Identification and characterization of the gene products of open reading frame U86/87 of human herpesvirus 6.

作者信息

Papanikolaou Eleni, Kouvatsis Vlassis, Dimitriadis Georgios, Inoue Naoki, Arsenakis Minas

机构信息

Laboratory of General Microbiology, Section of Genetics, Developmental and Molecular Biology, School of Biology, Aristotle Universit, Thessaloniki 54006, Greece.

出版信息

Virus Res. 2002 Oct;89(1):89-101. doi: 10.1016/s0168-1702(02)00126-0.

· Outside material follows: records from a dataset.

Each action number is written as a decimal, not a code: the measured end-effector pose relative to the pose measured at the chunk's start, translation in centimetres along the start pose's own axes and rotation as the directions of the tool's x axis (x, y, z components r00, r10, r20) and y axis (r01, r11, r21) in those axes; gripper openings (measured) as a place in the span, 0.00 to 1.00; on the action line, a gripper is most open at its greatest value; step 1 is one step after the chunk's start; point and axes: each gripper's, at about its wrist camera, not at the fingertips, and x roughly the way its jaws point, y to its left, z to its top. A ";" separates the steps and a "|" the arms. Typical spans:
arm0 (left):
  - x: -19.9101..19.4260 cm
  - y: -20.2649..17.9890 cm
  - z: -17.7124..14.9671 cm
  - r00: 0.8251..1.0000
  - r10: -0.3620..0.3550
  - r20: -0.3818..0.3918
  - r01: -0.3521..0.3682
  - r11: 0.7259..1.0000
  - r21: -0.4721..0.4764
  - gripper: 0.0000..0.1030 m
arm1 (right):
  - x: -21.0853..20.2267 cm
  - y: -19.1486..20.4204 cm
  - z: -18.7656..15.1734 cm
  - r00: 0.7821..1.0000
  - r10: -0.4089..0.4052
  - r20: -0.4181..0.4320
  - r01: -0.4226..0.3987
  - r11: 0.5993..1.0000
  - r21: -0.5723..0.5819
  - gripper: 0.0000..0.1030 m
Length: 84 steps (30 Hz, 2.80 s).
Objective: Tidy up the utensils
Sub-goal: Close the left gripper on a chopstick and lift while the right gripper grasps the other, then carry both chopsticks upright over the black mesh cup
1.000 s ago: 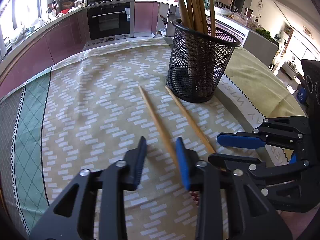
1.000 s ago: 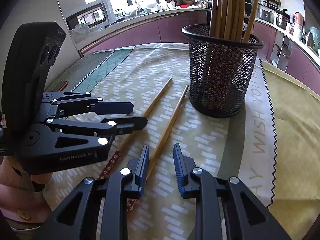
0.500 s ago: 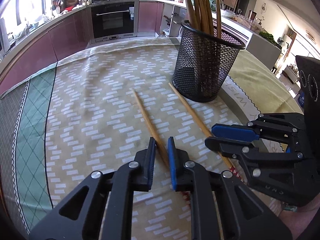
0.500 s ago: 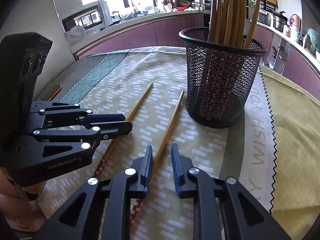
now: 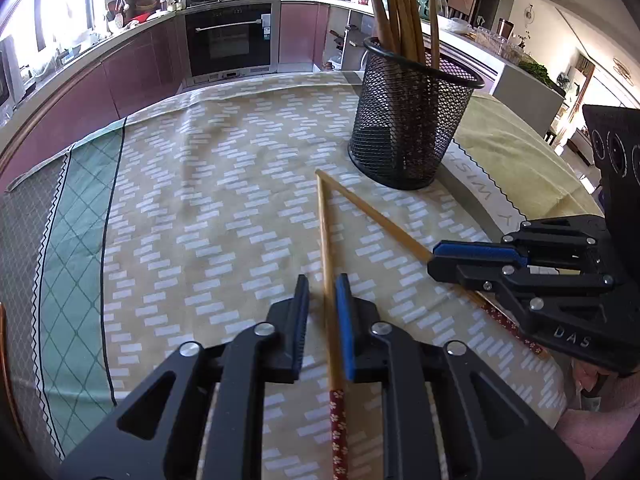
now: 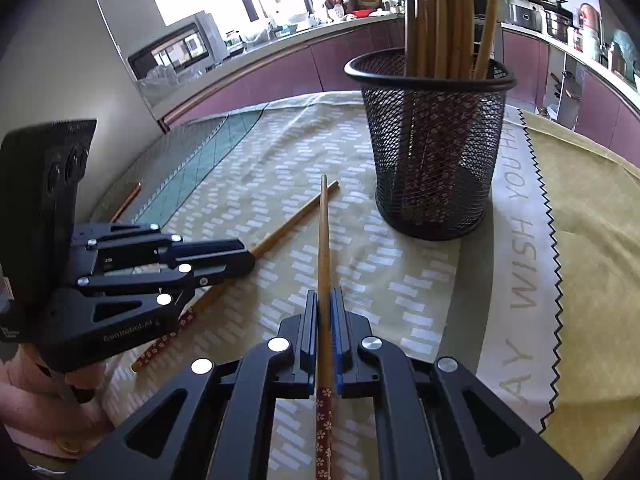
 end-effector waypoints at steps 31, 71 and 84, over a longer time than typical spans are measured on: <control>-5.3 -0.6 2.3 0.977 -0.159 0.145 0.165 0.986 -0.027 0.07 | -5.1 -0.5 0.7 0.974 0.130 0.184 -0.136 0.991 0.017 0.06; -9.3 -2.0 4.4 0.935 -0.239 0.262 0.246 0.969 0.004 0.07 | -10.0 -1.4 2.0 0.940 0.121 0.319 -0.137 0.990 0.027 0.06; -9.7 -2.1 5.2 0.927 -0.241 0.287 0.249 0.968 0.011 0.07 | -11.0 -2.2 2.9 0.931 0.108 0.348 -0.126 0.991 0.032 0.06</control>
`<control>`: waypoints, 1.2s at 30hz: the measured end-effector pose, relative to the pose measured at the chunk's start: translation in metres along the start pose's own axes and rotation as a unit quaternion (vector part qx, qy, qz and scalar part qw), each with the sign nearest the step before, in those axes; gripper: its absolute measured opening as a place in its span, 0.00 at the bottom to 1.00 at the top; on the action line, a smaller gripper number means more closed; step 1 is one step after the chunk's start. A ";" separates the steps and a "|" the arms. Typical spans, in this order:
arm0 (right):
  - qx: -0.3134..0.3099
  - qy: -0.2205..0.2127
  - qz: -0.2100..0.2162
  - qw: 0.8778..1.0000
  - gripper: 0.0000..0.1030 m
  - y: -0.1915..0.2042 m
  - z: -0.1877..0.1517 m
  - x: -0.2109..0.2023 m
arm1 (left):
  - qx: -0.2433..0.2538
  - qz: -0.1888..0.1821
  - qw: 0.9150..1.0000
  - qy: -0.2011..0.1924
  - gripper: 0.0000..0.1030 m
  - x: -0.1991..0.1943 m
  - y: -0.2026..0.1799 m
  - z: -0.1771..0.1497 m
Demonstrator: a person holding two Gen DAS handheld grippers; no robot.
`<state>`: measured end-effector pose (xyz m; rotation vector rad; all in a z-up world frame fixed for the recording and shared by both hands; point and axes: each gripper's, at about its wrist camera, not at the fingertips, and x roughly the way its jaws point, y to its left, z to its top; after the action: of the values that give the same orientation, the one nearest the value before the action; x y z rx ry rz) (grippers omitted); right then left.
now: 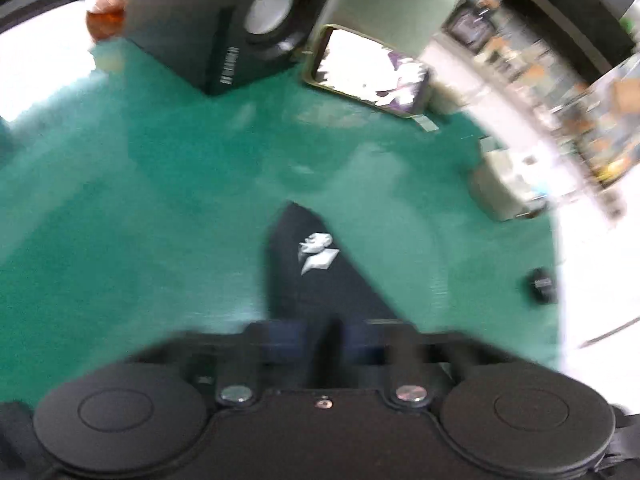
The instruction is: Fold clothes
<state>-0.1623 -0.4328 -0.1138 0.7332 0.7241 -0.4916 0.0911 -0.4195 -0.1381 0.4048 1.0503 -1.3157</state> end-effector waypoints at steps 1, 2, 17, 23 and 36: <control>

DOI:10.1016/s0168-1702(02)00126-0
PMID:12367753
Abstract

The human herpesvirus 6 (HHV-6) immediate early-A locus (IE-A) locates in the position analogous to the human cytomegalovirus (HCMV) major IE (MIE) locus that is well-known to play critical roles in viral infection. Similarly to HCMV MIE, HHV-6 IE-A consists of two genetic units, IE1 and IE2, corresponding to open reading frames U90-U89 and U90-U86/87, respectively. However, the HHV-6 IE-A locus exhibits limited sequence homology with the HCMV MIE locus. In this study, to characterize HHV-6 IE2 gene products, polyclonal antibodies against four domains of the U86/87 open reading frame were generated by immunization of rabbits with bacterially-expressed proteins. Three polypeptides derived from the U86/87 region with apparent molecular masses of 100, 85 and 55 kD were detected in HHV-6-infected cells 3 days after infection, while IE1 polypeptides with apparent molecular mass greater than 170 kD were detectable as early as 8 h. Mapping of the IE2 gene products with the antibodies suggests differential splicing and alternative translation initiation in the IE2 genetic unit. The IE2 products show a mixed cytoplasmic and nuclear localization pattern. In addition, the 437 amino acid carboxyl-terminus domain bound to a DNA fragment containing the putative IE-A promoter. These results suggest that HHV-6 IE2 plays a critical role in transcriptional regulation and viral growth as does HCMV IE2, although it is likely that HHV-6 IE2 has expression kinetics different from HCMV IE2.

摘要

人类疱疹病毒6型(HHV-6)即刻早期A基因座(IE-A)位于与人类巨细胞病毒(HCMV)主要即刻早期(MIE)基因座类似的位置,众所周知,该基因座在病毒感染中起关键作用。与HCMV MIE类似,HHV-6 IE-A由两个遗传单位IE1和IE2组成,分别对应于开放阅读框U90-U89和U90-U86/87。然而,HHV-6 IE-A基因座与HCMV MIE基因座的序列同源性有限。在本研究中,为了表征HHV-6 IE2基因产物,通过用细菌表达的蛋白免疫兔子,产生了针对U86/87开放阅读框四个结构域的多克隆抗体。感染后3天,在HHV-6感染的细胞中检测到来自U86/87区域的三种多肽,其表观分子量分别为100、85和55 kD,而表观分子量大于170 kD的IE1多肽早在8小时就可检测到。用抗体对IE2基因产物进行定位表明,IE2遗传单位存在差异剪接和可变翻译起始。IE2产物表现出细胞质和细胞核混合定位模式。此外,437个氨基酸的羧基末端结构域与一个含有推定IE-A启动子的DNA片段结合。这些结果表明,HHV-6 IE2与HCMV IE2一样,在转录调控和病毒生长中起关键作用,尽管HHV-6 IE2的表达动力学可能与HCMV IE2不同。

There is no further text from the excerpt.